Phil Thornton is doing more than just overseeing gospel artists as the vice president and general manager of Urban Inspirational at Entertainment One Music. The entertainment industry executive has found a way to bridge the gap between Christian culture and the secular world one music artist and television show at a time.
Thornton has helped redefine the figurative box that gospel music once occupied, helping to usher in new sounds with songs like Erica Campbell's "I Luh God" and the reunion of Destiny's Child members Beyonce Knowles, Kelly Rowland and Michelle Williams on "Say Yes." The eOne executive remembers when "Say Yes," premiered on "Good Morning America" and even atheists were tweeting about wanting to buy the song on iTunes.
"If (people) bought nothing else gospel this whole year, the fact that they have a song on their iTunes or library celebrating Jesus, that's what it's all about. I want to make it feel cool, because it can," Thornton told The Christian Post. "It doesn't have to be downtrodden and stale. That's my goal is to keep providing great music and to give artists a platform to keep pushing their message and ministry."
The entertainment mogul has a unique ear for music that he has honed since adolescence when he landed an internship at WOWI-FM in Virginia at the age of 12, and interned at Arista Records at the age of 15, where he got to work with the likes of music legends such as Notorious BIG, Whitney Houston and Aretha Franklin.
Now, over 20 years later, Thornton's passion for gospel music and musical prowess has enabled him to lessen the divide between secular and Christian entertainment.
"I'm just so tired of it being separate. I'm a person (who has) a footprint in gospel, Christian but also the mainstream," Thornton told CP. "So I just say, how do I bring those worlds together? I love bringing those two worlds together, especially when people in their heart, everyone is in the same place and the same space."
While Thornton has managed to bridge that gap by bringing gospel artist Jonathan McReynolds together with R&B artist India Arie for a collaborative record, he also makes sure to celebrate industry veterans like Shirley Caesar who his label just re-signed. While he has proven to be a powerful voice in the gospel music industry, Thornton is also a successful television executive who has production credits in shows like the "R&B Divas" franchise, "Hollywood Divas," and "It's A Mann's World" starring singer Tamela Mann and her fellow actor husband David Mann.
Now that he's gearing up to shoot season two of "It's A Mann's World" for BET, Thornton said the show was a high priority for him that came second only to his work with eOne music.
"For me, it's putting more positive images of families in the world.

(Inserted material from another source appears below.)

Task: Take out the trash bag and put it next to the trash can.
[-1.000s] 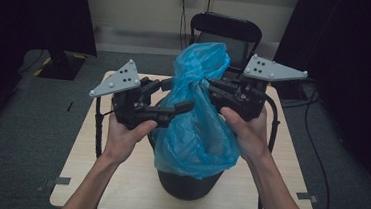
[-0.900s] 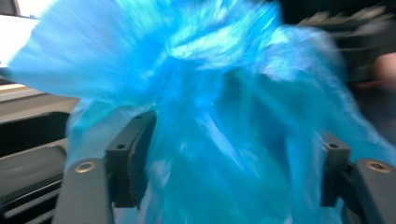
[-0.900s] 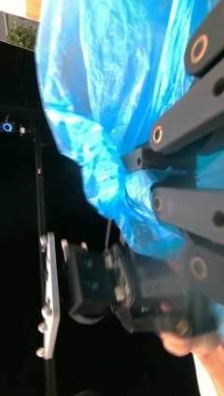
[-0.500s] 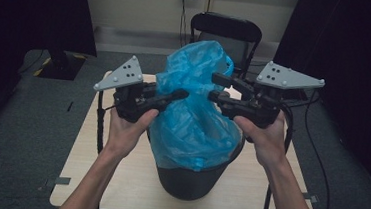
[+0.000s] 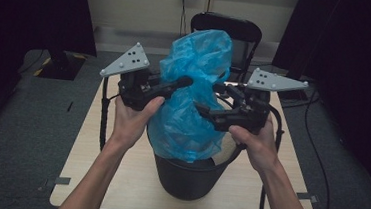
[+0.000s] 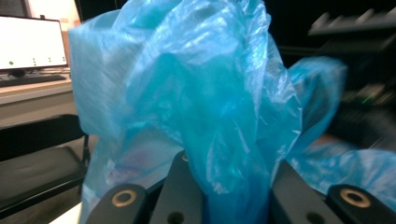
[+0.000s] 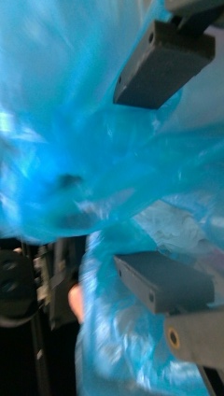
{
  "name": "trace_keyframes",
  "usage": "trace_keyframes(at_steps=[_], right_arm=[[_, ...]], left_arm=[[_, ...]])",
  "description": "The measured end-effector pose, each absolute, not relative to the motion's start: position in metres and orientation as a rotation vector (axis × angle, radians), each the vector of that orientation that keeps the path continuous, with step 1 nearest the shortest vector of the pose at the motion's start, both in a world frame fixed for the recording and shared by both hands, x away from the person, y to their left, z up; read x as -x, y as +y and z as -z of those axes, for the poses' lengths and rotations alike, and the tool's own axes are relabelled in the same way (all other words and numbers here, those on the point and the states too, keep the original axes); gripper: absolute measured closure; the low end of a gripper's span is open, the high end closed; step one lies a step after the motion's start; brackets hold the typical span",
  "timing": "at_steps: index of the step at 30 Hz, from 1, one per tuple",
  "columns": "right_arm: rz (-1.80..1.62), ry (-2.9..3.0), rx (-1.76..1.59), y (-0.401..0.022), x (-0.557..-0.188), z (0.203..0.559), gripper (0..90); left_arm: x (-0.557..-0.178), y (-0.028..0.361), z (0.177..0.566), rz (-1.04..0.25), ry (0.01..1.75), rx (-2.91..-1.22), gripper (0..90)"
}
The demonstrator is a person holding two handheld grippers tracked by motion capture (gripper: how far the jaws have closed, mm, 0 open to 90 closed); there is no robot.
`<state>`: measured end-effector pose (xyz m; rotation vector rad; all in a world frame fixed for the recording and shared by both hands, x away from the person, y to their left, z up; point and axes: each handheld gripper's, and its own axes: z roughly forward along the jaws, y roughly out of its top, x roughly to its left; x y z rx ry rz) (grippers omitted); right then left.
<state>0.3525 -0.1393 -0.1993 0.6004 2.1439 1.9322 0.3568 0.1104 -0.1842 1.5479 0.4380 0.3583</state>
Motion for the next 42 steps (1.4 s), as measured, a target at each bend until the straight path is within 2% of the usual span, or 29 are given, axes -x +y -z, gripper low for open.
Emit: trace_keyframes(at_steps=[7,8,12,13,15,17,19,20,21,30,32,37,38,40,42], right_arm=[[-1.87,2.148,-0.591,-0.116,-0.364,0.199,20.4],[-1.866,2.151,-0.584,-0.115,-0.365,0.198,25.7],[-1.892,2.128,-0.559,-0.114,-0.367,0.198,67.6],[-1.898,2.131,-0.553,-0.114,-0.368,0.199,76.0],[-1.901,2.136,-0.549,-0.114,-0.369,0.199,82.7],[-1.897,2.129,-0.554,-0.116,-0.369,0.198,84.5],[-1.908,2.114,-0.567,-0.121,-0.369,0.193,85.0],[-1.918,2.106,-0.573,-0.124,-0.369,0.19,85.1],[-1.926,2.098,-0.578,-0.126,-0.37,0.186,85.0],[-1.928,2.07,-0.61,-0.124,-0.365,0.165,85.1],[-1.944,2.083,-0.615,-0.123,-0.364,0.165,85.2],[-1.959,2.102,-0.625,-0.12,-0.361,0.168,85.4],[-1.958,2.101,-0.63,-0.118,-0.36,0.168,85.4],[-1.94,2.099,-0.63,-0.116,-0.358,0.168,85.4],[-1.94,2.104,-0.63,-0.115,-0.357,0.168,85.3]], left_arm=[[-0.352,0.103,0.172,-0.298,0.39,-1.533,87.2],[-0.352,0.103,0.173,-0.293,0.383,-1.53,87.2],[-0.35,0.105,0.175,-0.279,0.377,-1.52,83.9],[-0.35,0.107,0.174,-0.286,0.38,-1.52,78.1],[-0.35,0.111,0.173,-0.325,0.395,-1.516,55.3],[-0.349,0.117,0.174,-0.376,0.396,-1.52,37.9],[-0.351,0.121,0.176,-0.374,0.399,-1.53,21.7],[-0.352,0.121,0.178,-0.37,0.393,-1.549,16.3],[-0.352,0.12,0.18,-0.378,0.386,-1.564,14.9],[-0.354,0.094,0.193,-0.518,0.389,-1.624,9.4],[-0.354,0.089,0.195,-0.595,0.384,-1.672,9.3],[-0.356,0.081,0.197,-0.6,0.396,-1.671,10.0],[-0.357,0.078,0.197,-0.62,0.393,-1.669,11.0],[-0.357,0.078,0.198,-0.633,0.388,-1.666,19.0],[-0.359,0.081,0.2,-0.594,0.38,-1.637,33.4]])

Not to discount or discredit any other shows that I'm a part of, but when I grew up we had 'The Cosby Show,' 'Family Matters,' 'Full House' and all of these great sitcoms that showed sometimes adversity but always a resolution in the end," he said. "You fell in love with the characters, so that's why I would say 'A Mann's World' would probably be my number two. Those would be two things that are near and dear to me at this point."
Still, Thornton has his hand in multiple pots and is working on developing a reality television show with a gospel ensemble cast, and another show centered on dance with famed choreographer Laurieann Gibson. Although he has managed to seemingly cement his name in the small screen world with the same level of success that he has achieved in music, television production has also come with it's fair share of challenges.
As a Christian, Thornton lists "R&B Divas" as one challenging project that he has had to lean on his faith to overcome. The executive producer of the Atlanta and Los Angeles based shows admits that some of his relationships with the cast members on the show has been challenged throughout the years.
"It's kind of challenged my relationships with some of the ladies, some which I have known for years, because they have a perception that we're the producers and we're manipulating things. That's so far from the truth," Thornton asserted. "So I've definitely had to lean on my faith and there's been so many times where I've prayed about how to handle it. Somewhere along the lines some people have turned this show on and off camera into something which was not what I initially signed up for."
At a young age, Thornton knew his purpose centered around the world of entertainment and first knew that he gravitated toward pursuing a relationship with God in that capacity when he heard Kirk Franklin & the Family's "Why We Sing" as a teenager. Now, he's working to push the envelope to get the message of God to the masses.
"I'm very vocal and adamant about having artists that aren't afraid to go beyond the church walls. We need something in our life that we can listen to Monday through Saturday," Thornton told CP. "That's my goal in pushing and marketing and promoting music that you can listen to every day of the week, not just Sunday."